G.R. No. 186366, July 03, 2013 - HEIRS OF JOSE FERNANDO, Petitioners, v. REYNALDO DE BELEN, Respondent.

PHILIPPINE SUPREME COURT DECISIONS

SECOND DIVISION

G.R. No. 186366, July 03, 2013

HEIRS OF JOSE FERNANDO, Petitioners, v. REYNALDO DE BELEN, Respondent.

D E C I S I O N

PEREZ, J.:

 

This Petition for Review on Certiorari under Rule 45 of the Rules of Court seeks the reversal of the 11 February 2009 Decision1 of the Court of Appeals in CA-G.R. CV No. 87588, setting aside the 28 October 2005 Decision2 of the Regional Trial Court (RTC), Branch 10 of Malolos City, Bulacan, which rendered a favorable finding for the petitioners in a complaint for recovery of possession docketed as Civil Case No. 180-M-98.

The Facts

This case emanated from a complaint for Recovery of Possession3 filed on 6 March 1998 by the petitioners against Reynaldo De Belen, herein respondent, before the RTC, Branch 10 of Malolos, Bulacan, involving a parcel of land covered by Original Certificate of Title (OCT) No. RO-487 (997) registered in the name of the late Jose, married to Lucila Tinio and Apolonia Fernando, wife of Felipe Galvez, consisting of 124,994 square meters, more or less, which is situated in Baliuag, Bulacan.

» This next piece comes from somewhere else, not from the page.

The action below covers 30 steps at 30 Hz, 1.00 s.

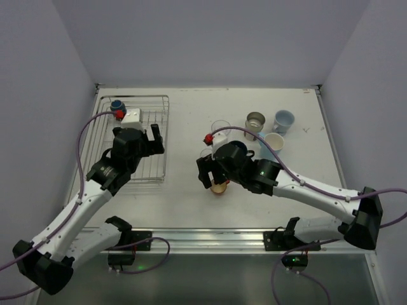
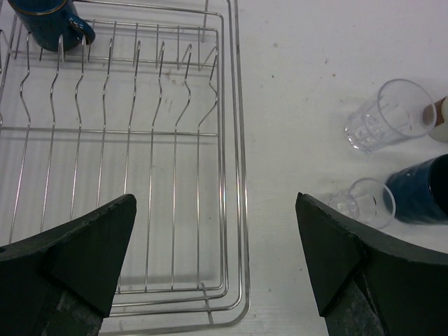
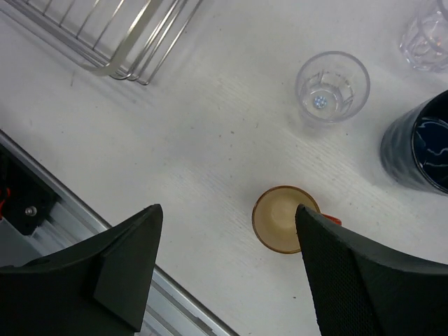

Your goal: Unload the cups from the dish rack

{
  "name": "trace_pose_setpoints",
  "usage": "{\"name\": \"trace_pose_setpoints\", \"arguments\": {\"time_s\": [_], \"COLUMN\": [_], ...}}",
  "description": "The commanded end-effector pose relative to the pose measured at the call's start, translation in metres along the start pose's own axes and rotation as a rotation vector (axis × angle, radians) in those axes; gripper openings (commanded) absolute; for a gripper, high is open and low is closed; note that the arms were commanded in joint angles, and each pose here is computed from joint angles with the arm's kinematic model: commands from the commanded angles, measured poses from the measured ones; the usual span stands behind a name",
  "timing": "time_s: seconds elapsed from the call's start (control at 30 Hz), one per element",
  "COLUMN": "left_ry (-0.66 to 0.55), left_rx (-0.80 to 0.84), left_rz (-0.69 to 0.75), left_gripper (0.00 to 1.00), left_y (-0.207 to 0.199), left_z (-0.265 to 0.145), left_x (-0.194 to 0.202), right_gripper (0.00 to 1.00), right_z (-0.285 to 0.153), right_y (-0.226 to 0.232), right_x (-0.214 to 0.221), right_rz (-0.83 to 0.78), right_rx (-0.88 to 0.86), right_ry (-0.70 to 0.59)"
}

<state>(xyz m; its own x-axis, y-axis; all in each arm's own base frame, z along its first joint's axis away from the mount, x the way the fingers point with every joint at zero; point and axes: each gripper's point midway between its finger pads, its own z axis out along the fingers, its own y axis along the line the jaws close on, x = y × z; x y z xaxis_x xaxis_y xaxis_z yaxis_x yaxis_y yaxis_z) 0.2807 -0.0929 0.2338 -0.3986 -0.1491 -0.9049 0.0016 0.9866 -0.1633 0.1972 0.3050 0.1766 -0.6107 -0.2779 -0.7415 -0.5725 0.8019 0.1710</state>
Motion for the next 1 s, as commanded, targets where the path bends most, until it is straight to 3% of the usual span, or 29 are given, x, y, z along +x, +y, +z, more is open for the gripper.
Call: {"name": "trace_pose_setpoints", "arguments": {"time_s": [0.0, 0.07, 0.1, 0.2, 0.33, 0.47, 0.97], "left_ry": [-0.086, -0.058, -0.021, 0.002, -0.018, 0.01, 0.048], "left_rx": [-0.042, -0.05, -0.059, -0.138, -0.205, -0.259, -0.388], "left_rz": [-0.085, -0.113, -0.151, -0.213, -0.183, -0.133, -0.161], "left_gripper": [1.0, 1.0, 1.0, 1.0, 0.99, 0.97, 0.98], "left_y": [-0.004, 0.002, 0.018, 0.06, 0.095, 0.117, 0.19], "left_z": [0.03, 0.05, 0.072, 0.108, 0.142, 0.18, 0.25], "left_x": [-0.043, -0.043, -0.041, -0.048, -0.069, -0.068, -0.071], "right_gripper": [0.79, 0.79, 0.78, 0.78, 0.77, 0.77, 0.77], "right_z": [-0.016, -0.019, -0.03, -0.036, -0.052, -0.055, -0.045], "right_y": [-0.003, -0.008, -0.006, -0.009, -0.015, -0.019, -0.02], "right_x": [-0.017, -0.018, -0.03, -0.024, -0.028, -0.026, -0.021], "right_rz": [-0.031, -0.021, -0.004, 0.011, 0.033, 0.034, 0.025], "right_rx": [-0.02, -0.018, -0.045, -0.074, -0.095, -0.093, -0.088], "right_ry": [-0.118, -0.166, -0.235, -0.285, -0.363, -0.381, -0.369]}}
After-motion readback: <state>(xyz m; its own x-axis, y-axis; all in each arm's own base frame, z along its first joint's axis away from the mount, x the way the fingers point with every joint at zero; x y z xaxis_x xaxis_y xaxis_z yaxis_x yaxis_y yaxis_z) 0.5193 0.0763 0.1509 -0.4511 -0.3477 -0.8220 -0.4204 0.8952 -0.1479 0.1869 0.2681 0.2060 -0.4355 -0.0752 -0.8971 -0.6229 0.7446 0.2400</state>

In the said complaint, it was alleged that petitioners are the children of the late Jose and they are in the process of partitioning their inheritance. However, they could not properly accomplish the partition due to the presence of the respondent who intruded into a portion of their property and conducted quarrying operations in its immediate vicinity for so many years, without their knowledge and permission.4

Petitioners, therefore, wrote a letter5 dated 8 April 1997 to the respondent which was unheeded; thus, a barangay conciliation was resorted to. For failure of the respondent to appear, a Certification6 was issued by the Barangay Lupon that led to the filing of the complaint before the RTC of Malolos, Bulacan docketed as Civil Case No. 180-M-98 to assert and defend their right over the subject property and for the respondent to vacate the premises and pay rental arrearages in the amount of P24,000.00, attorney’s fees of P10,000.00 and exemplary damages of P20,000.00

Instead of filing an Answer, respondent Reynaldo De Belen filed a Motion to Dismiss7 dated 22 June 1998, setting forth the following grounds: (1) lack of jurisdiction; (2) lack of cause of action; (3) ambiguity as to the portion of the lot De Belen occupies; and, (4) incomplete statement of material facts, the complaint having failed to state the identity, location and area of the lot sought to be recovered.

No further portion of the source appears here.